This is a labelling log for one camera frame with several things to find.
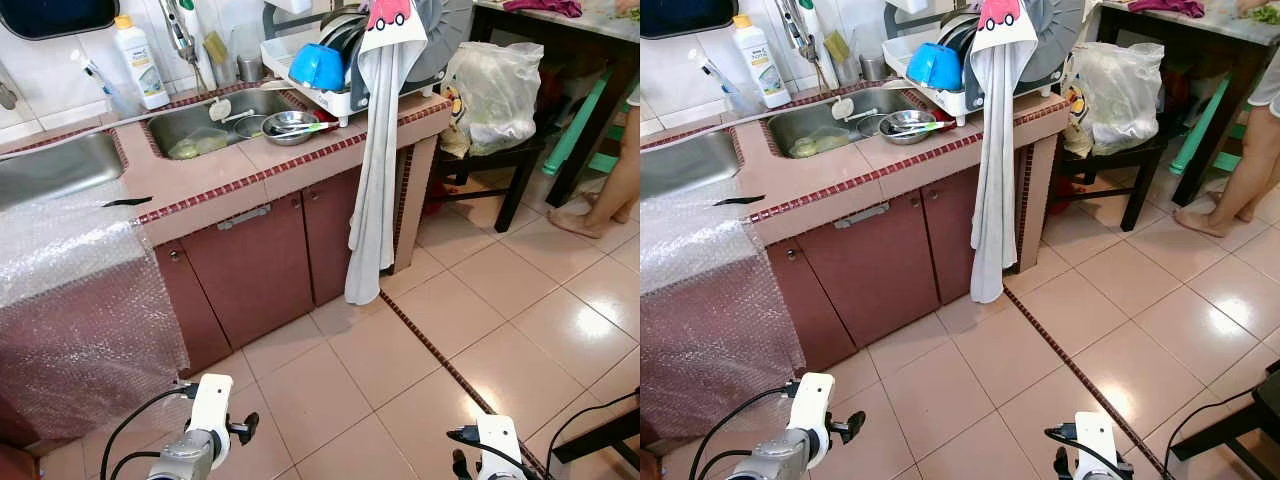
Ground black plastic tray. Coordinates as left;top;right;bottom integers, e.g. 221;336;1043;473
0;0;121;42
640;0;741;41

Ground pale green cloth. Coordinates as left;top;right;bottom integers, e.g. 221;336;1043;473
168;130;231;161
790;130;846;159

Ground black table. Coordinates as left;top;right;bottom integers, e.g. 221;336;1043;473
1095;0;1280;208
470;0;641;209

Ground black dishes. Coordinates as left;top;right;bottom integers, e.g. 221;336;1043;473
320;10;369;61
938;10;986;56

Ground blue plastic bowl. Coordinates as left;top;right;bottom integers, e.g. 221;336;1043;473
288;42;347;93
906;42;966;93

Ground steel drawer handle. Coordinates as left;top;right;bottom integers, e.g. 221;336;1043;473
835;203;891;229
217;204;272;231

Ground person's bare leg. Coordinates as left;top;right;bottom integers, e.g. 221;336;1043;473
1172;75;1280;239
547;100;641;239

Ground steel kitchen faucet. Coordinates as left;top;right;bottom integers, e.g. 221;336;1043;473
780;0;831;86
160;0;216;91

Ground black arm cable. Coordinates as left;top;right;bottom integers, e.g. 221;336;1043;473
100;383;196;480
447;390;641;480
1045;385;1280;480
690;383;798;480

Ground yellow green dish sponge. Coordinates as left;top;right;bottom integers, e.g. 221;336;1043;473
823;30;853;86
203;32;233;86

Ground steel sink basin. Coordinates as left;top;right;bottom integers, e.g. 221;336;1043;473
640;128;743;201
765;85;906;161
0;130;128;213
147;87;301;161

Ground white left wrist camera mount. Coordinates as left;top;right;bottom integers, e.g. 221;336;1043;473
187;374;234;469
787;373;836;469

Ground maroon cabinet door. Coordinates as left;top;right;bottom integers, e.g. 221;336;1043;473
180;190;317;351
300;165;363;307
153;240;233;379
920;165;979;304
765;240;851;373
795;190;941;349

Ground maroon cloth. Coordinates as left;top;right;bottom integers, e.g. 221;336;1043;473
503;0;583;19
1128;0;1206;19

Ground white grey hanging towel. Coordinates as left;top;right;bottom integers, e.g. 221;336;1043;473
344;0;429;306
968;0;1041;304

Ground steel bowl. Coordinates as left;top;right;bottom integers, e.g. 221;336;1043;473
880;109;938;146
262;110;321;147

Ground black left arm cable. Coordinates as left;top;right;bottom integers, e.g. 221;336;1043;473
100;383;196;480
690;383;798;480

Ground black furniture frame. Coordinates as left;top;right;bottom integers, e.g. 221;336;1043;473
550;408;641;469
1170;395;1280;461

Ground green plastic stool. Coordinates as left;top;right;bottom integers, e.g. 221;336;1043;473
540;68;623;177
1168;75;1249;176

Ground white ladle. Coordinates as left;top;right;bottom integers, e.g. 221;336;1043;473
832;97;881;123
208;97;256;126

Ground clear spray bottle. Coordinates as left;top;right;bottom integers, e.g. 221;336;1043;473
688;50;746;116
70;50;129;119

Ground clear bubble wrap sheet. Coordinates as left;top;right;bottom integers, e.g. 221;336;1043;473
640;190;806;446
0;183;191;443

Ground grey round pan lid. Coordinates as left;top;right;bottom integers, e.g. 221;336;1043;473
1020;0;1086;96
405;0;476;96

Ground white dish rack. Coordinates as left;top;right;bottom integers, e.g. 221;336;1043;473
262;0;476;119
883;0;1086;119

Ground yellow printed bag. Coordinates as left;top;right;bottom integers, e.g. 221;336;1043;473
438;82;471;159
1060;78;1091;156

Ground black stool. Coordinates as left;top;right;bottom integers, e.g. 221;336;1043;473
428;125;549;234
1048;130;1171;233

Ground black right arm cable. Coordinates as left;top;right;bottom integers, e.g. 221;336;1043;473
1045;385;1280;480
447;390;641;480

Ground white dish soap bottle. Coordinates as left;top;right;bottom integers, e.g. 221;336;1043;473
112;15;171;111
732;14;793;109

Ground clear plastic bag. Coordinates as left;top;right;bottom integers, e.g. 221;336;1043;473
1062;42;1167;156
440;42;547;158

◇ ◇ ◇ ◇ ◇

**Exercise aim**
From the material above, print everything exactly except the pictures.

**Output below**
This is a labelling log for one camera frame with several things to find.
Ground black plastic tray. Coordinates as left;top;right;bottom integers, e.g. 221;336;1043;473
0;0;121;42
640;0;741;41

Ground pale green cloth. Coordinates as left;top;right;bottom integers, e.g. 221;336;1043;473
168;130;231;161
790;130;846;159

Ground black table. Coordinates as left;top;right;bottom integers, e.g. 221;336;1043;473
1095;0;1280;208
470;0;641;209

Ground black dishes. Coordinates as left;top;right;bottom integers, e.g. 221;336;1043;473
320;10;369;61
938;10;986;56

Ground blue plastic bowl. Coordinates as left;top;right;bottom integers, e.g. 221;336;1043;473
288;42;347;93
906;42;966;93

Ground steel drawer handle. Coordinates as left;top;right;bottom integers, e.g. 221;336;1043;473
835;203;891;229
217;204;272;231

Ground person's bare leg. Coordinates as left;top;right;bottom integers, e.g. 221;336;1043;473
1172;75;1280;239
547;100;641;239

Ground steel kitchen faucet. Coordinates as left;top;right;bottom integers, e.g. 221;336;1043;473
780;0;831;86
160;0;216;91

Ground black arm cable. Coordinates as left;top;right;bottom integers, e.g. 221;336;1043;473
100;383;196;480
447;390;641;480
1045;385;1280;480
690;383;798;480

Ground yellow green dish sponge. Coordinates as left;top;right;bottom integers, e.g. 221;336;1043;473
823;30;853;86
203;32;233;86

Ground steel sink basin. Coordinates as left;top;right;bottom integers, e.g. 221;336;1043;473
640;128;743;201
765;85;906;161
0;130;128;213
147;87;301;161

Ground white left wrist camera mount. Coordinates as left;top;right;bottom integers, e.g. 221;336;1043;473
187;374;234;469
787;373;836;469

Ground maroon cabinet door. Coordinates as left;top;right;bottom integers, e.g. 221;336;1043;473
180;190;317;351
300;165;363;307
153;240;233;379
920;165;979;304
765;240;851;373
795;190;941;349

Ground maroon cloth. Coordinates as left;top;right;bottom integers, e.g. 221;336;1043;473
503;0;583;19
1128;0;1206;19

Ground white grey hanging towel. Coordinates as left;top;right;bottom integers, e.g. 221;336;1043;473
344;0;429;306
968;0;1041;304

Ground steel bowl. Coordinates as left;top;right;bottom integers, e.g. 221;336;1043;473
880;109;938;146
262;110;321;147

Ground black left arm cable. Coordinates as left;top;right;bottom integers, e.g. 221;336;1043;473
100;383;196;480
690;383;798;480

Ground black furniture frame. Coordinates as left;top;right;bottom integers, e.g. 221;336;1043;473
550;408;641;469
1170;395;1280;461

Ground green plastic stool. Coordinates as left;top;right;bottom integers, e.g. 221;336;1043;473
540;68;623;177
1168;75;1249;176

Ground white ladle. Coordinates as left;top;right;bottom integers, e.g. 221;336;1043;473
832;97;881;123
208;97;256;126

Ground clear spray bottle. Coordinates as left;top;right;bottom integers, e.g. 221;336;1043;473
688;50;746;116
70;50;129;119

Ground clear bubble wrap sheet. Coordinates as left;top;right;bottom integers, e.g. 221;336;1043;473
640;190;806;446
0;183;191;443

Ground grey round pan lid. Coordinates as left;top;right;bottom integers, e.g. 221;336;1043;473
1020;0;1086;96
405;0;476;96

Ground white dish rack. Coordinates as left;top;right;bottom integers, e.g. 221;336;1043;473
262;0;476;119
883;0;1086;119

Ground yellow printed bag. Coordinates as left;top;right;bottom integers, e.g. 221;336;1043;473
438;82;471;159
1060;78;1091;156

Ground black stool. Coordinates as left;top;right;bottom integers, e.g. 221;336;1043;473
428;125;549;234
1048;130;1171;233

Ground black right arm cable. Coordinates as left;top;right;bottom integers, e.g. 221;336;1043;473
1045;385;1280;480
447;390;641;480

Ground white dish soap bottle. Coordinates as left;top;right;bottom integers, e.g. 221;336;1043;473
112;15;171;111
732;14;793;109

Ground clear plastic bag. Coordinates as left;top;right;bottom integers, e.g. 221;336;1043;473
1062;42;1167;156
440;42;547;158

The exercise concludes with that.